Yannick Jadot, la tête de liste d’Europe Ecologie pour la région Ouest : son portrait
Le rassemblement Europe-Ecologie, constitué autour des Verts, de Daniel Cohn-Bendit, de José Bové et des proches de Nicolas Hulot, a annoncé, vendredi 19 décembre, une partie de ses têtes de liste et de leurs "deuxièmes" pour les élections européennes de juin 2009.
Les Verts qui préciseront courant janvier le nom de leurs représentants, auront trois têtes de liste sur les huit régions aux Européennes.
Dans l’Ouest, Yannick Jadot, co-fondateur d’EuropeEcologie, ancien directeur de campagne de Greenpeace, sera tête de liste aux côtés d’une membre des Verts.

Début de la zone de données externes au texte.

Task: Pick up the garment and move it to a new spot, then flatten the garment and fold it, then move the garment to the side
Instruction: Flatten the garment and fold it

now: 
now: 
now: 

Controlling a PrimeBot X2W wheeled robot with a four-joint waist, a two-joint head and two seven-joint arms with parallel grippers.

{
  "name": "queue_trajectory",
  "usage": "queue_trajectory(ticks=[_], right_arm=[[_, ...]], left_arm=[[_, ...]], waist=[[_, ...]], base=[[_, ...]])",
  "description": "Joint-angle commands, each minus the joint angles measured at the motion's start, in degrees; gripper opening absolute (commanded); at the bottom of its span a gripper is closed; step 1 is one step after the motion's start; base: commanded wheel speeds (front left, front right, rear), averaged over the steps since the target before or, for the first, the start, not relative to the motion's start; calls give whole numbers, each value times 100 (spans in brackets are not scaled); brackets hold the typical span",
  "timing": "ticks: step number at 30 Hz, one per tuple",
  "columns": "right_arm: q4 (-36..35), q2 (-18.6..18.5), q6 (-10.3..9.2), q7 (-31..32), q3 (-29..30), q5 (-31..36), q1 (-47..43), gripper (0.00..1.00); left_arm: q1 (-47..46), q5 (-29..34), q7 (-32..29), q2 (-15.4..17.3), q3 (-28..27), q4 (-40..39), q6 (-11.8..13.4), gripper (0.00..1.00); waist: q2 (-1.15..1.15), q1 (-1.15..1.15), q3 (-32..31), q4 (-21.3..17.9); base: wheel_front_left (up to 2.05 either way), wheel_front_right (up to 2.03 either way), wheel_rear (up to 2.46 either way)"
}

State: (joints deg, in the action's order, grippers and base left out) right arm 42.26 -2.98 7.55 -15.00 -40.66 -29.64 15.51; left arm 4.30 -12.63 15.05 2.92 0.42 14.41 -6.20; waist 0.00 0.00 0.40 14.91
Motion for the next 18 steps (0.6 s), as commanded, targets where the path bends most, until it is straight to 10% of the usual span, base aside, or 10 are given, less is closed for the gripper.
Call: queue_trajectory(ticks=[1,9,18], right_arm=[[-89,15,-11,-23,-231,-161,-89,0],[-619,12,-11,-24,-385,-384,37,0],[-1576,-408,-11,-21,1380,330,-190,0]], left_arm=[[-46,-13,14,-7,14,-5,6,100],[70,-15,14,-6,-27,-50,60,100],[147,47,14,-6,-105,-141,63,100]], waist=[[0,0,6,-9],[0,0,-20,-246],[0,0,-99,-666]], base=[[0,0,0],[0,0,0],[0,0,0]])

Même si son visage est connu, apparu à de nombreuses reprises, sur les écrans cathodiques lors du Grenelle de l’Environnement ou lors d’actions phare de Greenpeace, c’est le moment de mieux le découvrir.

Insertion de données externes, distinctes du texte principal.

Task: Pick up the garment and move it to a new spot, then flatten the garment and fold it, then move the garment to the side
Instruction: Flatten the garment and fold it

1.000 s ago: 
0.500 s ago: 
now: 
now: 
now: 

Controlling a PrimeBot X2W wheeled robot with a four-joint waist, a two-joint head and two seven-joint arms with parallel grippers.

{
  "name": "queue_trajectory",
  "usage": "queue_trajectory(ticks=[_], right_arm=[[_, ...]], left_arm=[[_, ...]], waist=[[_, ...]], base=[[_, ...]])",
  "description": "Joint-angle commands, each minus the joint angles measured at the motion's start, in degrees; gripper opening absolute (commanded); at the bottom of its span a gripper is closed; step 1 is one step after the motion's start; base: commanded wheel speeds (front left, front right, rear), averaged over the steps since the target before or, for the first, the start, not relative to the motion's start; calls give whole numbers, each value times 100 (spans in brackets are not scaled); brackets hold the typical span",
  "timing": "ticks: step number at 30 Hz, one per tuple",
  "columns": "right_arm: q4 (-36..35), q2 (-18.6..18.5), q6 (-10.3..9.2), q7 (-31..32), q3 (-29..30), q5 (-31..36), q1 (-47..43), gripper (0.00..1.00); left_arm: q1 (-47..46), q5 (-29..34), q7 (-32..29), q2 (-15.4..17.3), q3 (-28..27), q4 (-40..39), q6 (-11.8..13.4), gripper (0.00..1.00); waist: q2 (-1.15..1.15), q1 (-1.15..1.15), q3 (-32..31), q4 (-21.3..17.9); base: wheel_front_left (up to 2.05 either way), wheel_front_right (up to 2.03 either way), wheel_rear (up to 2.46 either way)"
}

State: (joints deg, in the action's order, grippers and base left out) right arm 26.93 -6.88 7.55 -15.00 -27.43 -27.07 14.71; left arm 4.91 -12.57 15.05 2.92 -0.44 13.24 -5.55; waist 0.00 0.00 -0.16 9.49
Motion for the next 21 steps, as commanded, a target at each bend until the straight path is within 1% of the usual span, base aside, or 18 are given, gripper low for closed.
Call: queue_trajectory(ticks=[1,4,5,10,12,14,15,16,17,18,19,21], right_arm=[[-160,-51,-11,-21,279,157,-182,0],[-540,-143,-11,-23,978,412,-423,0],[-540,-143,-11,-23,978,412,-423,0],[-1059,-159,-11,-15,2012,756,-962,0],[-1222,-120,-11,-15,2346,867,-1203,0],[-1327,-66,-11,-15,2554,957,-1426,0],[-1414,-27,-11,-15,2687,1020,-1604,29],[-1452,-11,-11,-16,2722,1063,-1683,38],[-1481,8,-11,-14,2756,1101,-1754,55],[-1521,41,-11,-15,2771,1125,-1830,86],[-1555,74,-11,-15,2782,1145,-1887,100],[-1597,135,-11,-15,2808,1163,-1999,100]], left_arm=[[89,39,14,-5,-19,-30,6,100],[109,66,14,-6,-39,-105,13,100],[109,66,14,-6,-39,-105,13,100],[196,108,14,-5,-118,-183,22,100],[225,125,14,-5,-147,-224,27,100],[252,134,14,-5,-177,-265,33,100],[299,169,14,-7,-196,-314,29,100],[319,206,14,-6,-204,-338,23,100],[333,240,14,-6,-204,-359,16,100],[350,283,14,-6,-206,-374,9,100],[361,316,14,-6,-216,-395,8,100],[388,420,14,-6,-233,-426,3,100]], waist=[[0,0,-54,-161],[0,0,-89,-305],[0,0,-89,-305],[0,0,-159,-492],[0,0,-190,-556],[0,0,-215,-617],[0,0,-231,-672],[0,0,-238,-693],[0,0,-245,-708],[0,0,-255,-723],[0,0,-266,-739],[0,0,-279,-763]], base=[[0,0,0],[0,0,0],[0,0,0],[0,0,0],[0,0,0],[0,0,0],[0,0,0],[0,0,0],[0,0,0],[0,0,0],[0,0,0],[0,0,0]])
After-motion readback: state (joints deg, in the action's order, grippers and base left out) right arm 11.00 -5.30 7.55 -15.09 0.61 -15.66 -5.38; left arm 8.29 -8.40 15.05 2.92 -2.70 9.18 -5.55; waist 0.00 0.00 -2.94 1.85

Yannick Jadot est né le 27 juillet 1967 à Clacy-et-Thierret dans l’Aisne. Il a fait des études d’économie à l’Université Paris-Dauphine.
La solidarité internationale, pas seulement des mots , mais un engagement sur le terrain de plusieurs années
Il a travaillé ensuite, pendant plus de dix ans, au Burkina Faso et au Bangladesh. Il rejoint Solagral, une ONG spécialisée se veut un lieu de rencontres permettant la confrontation des analyses et l’élaboration de réponses face à la mondialisation des économies agricoles et alimentaires.

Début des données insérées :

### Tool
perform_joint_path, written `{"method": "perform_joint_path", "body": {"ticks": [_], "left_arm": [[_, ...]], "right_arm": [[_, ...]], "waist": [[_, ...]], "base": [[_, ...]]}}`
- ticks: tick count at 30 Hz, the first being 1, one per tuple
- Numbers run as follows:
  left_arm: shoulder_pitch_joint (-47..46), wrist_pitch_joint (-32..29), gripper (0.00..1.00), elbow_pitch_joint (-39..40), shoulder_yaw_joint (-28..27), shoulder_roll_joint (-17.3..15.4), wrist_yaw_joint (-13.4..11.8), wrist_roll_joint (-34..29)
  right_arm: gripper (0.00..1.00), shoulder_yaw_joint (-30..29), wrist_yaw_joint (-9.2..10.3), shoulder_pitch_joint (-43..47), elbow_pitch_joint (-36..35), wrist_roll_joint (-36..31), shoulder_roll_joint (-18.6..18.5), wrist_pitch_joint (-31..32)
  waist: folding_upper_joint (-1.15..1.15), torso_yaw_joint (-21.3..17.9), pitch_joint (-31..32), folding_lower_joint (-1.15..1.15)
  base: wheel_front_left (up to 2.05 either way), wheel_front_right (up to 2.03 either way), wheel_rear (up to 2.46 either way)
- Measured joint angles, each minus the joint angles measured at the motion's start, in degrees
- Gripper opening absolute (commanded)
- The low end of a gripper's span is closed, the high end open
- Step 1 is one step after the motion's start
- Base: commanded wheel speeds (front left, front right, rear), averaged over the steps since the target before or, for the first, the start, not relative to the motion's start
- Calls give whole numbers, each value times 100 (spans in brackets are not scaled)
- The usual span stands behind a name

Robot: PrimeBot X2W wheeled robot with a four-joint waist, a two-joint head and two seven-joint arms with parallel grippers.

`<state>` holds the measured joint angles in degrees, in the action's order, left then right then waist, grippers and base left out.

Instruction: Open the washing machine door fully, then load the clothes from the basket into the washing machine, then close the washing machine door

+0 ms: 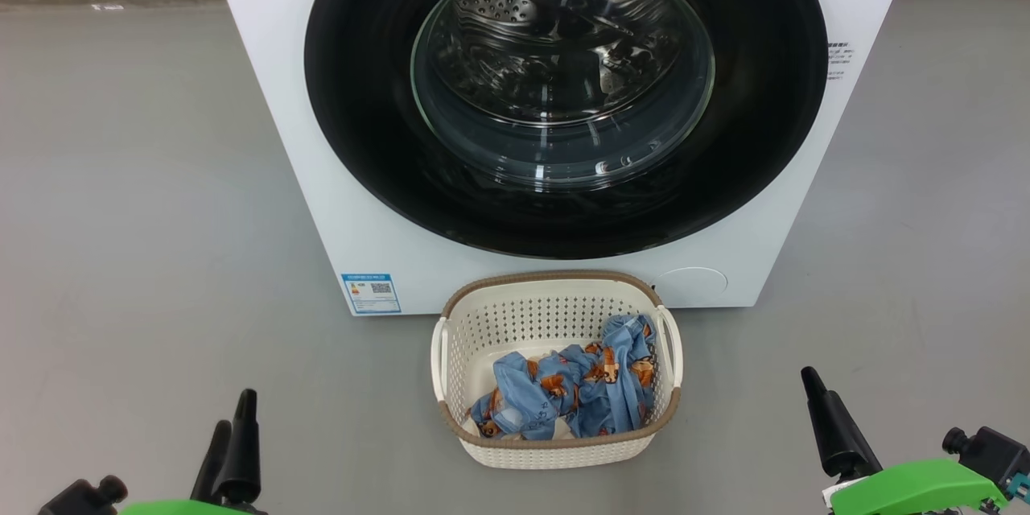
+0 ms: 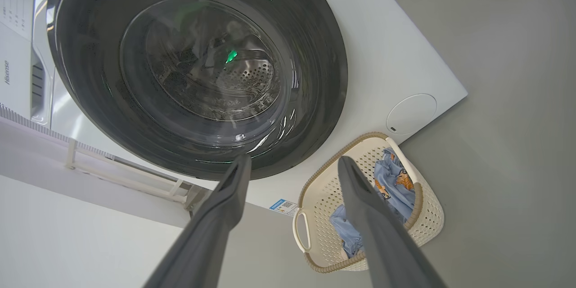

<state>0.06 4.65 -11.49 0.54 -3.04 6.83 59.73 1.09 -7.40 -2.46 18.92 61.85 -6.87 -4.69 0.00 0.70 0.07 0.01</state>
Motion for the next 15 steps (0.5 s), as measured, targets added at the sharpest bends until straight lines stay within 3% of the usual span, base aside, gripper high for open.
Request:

Sous la pression des médias, au coeur de l’action de Greenpeace
De 2002 à septembre 2008, il dirige les campagnes que Greenpeace France mène en France et participe activement à l’élaboration des campagnes internationales de Greenpeace. Sa mission consiste également à représenter Greenpeace au niveau politique et à en être le principal porte-parole.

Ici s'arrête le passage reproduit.